Após cinco rodadas de negociações com os sindicatos, os donos das empresas de comunicação em Sergipe apresentaram uma proposta de reajuste salarial que tem gerado revolta entre profissionais da imprensa. O índice sugerido pelos patrões sequer garante um ganho real efetivo e ainda é parcelado de forma a reduzir o impacto para os trabalhadores.

A proposta prevê 5,40% de reajuste, levemente acima do INPC acumulado de 5,32%, o que os empresários vendem como “ganho real”. No entanto, o índice seria dividido em duas etapas: 3% a partir de julho, com retroativo a 1º de maio, e outros 2,40% a partir de outubro, sem direito a retroatividade. Na prática, metade do reajuste será aplicada sem corrigir salários já pagos, gerando perdas acumuladas.

Apesar da proposta tímida e considerada “vergonhosa” por parte da categoria, o Sindicato dos Radialistas de Sergipe aceitou o acordo com os empresários. Para muitos jornalistas, a decisão dos radialistas abriu um perigoso precedente e está sendo usada pelo sindicato patronal como pressão para que o Sindicato dos Jornalistas também aceitem o mesmo índice e as mesmas condições de pagamento.

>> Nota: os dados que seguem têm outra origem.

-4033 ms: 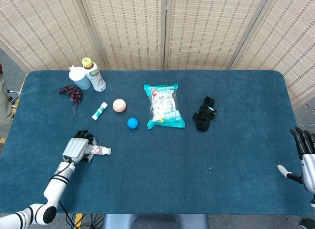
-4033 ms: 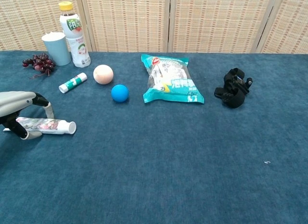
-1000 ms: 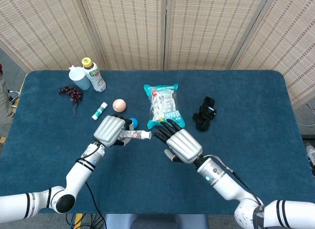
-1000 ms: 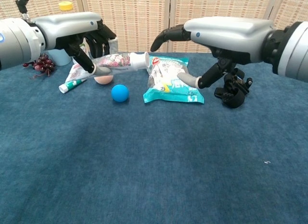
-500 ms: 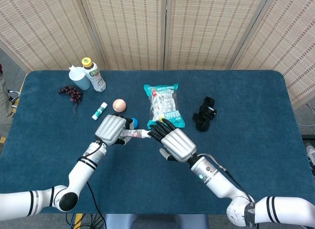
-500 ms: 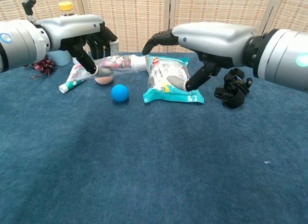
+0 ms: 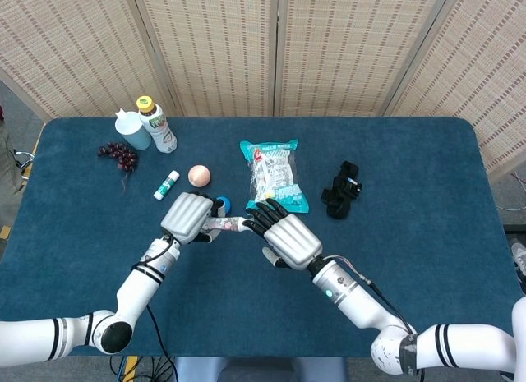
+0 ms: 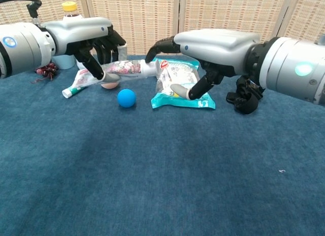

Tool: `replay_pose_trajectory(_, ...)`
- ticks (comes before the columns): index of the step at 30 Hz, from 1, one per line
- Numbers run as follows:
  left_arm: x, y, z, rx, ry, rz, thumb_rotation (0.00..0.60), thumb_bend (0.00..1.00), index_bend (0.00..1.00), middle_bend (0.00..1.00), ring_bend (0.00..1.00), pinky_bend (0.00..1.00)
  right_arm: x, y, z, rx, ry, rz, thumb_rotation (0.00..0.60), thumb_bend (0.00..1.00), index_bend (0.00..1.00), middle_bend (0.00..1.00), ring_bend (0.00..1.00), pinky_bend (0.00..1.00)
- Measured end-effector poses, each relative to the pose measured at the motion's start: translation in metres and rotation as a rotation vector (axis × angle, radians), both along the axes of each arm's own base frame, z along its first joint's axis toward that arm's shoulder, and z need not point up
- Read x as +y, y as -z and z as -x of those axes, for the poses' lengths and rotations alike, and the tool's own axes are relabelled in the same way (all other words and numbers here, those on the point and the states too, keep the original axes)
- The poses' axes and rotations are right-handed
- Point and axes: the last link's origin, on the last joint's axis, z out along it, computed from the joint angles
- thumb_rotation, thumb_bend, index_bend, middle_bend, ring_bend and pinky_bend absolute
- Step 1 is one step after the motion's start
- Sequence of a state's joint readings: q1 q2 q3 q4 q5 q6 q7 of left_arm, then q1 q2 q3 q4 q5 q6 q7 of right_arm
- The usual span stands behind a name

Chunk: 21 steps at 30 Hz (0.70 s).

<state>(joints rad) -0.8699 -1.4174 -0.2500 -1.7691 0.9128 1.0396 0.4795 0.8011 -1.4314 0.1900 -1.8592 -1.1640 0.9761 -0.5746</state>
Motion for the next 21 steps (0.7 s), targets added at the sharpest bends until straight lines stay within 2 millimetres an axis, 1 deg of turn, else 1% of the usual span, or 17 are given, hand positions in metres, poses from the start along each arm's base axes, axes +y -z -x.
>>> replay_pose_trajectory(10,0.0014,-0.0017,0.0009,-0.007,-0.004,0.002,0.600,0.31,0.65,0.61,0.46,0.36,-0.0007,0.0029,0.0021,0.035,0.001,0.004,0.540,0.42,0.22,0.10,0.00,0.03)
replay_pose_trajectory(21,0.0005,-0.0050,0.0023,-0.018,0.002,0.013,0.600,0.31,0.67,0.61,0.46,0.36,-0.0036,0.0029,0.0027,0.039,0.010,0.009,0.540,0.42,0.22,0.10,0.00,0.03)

“Hoje foi a quinta reunião com a classe patronal, e já tentamos de tudo. Essa foi, infelizmente, a melhor proposta que eles apresentaram até o momento”, afirmou Guilherme Fraga, vice-presidente do SINDIJOR, e presidente eleito para a próxima gestão do sindicato.

Para o Sindicato dos Jornalistas, a postura dos donos da comunicação reforça uma lógica de desvalorização da categoria, mesmo em um cenário de aumento das receitas publicitárias e de expansão das plataformas digitais das empresas. O parcelamento do reajuste e a ausência de retroativos integrais são vistos como uma manobra para reduzir custos às custas dos trabalhadores da comunicação.

A categoria agora enfrenta o dilema: rejeitar o acordo e seguir na luta por melhores condições, ou ceder à pressão já consolidada após a decisão dos radialistas. Enquanto isso, os patrões seguem usando a estratégia de dividir para enfraquecer.

A assembleia dos jornalistas está marcada para a próxima quarta-feira (23), e deve ser decisiva para definir o futuro da negociação.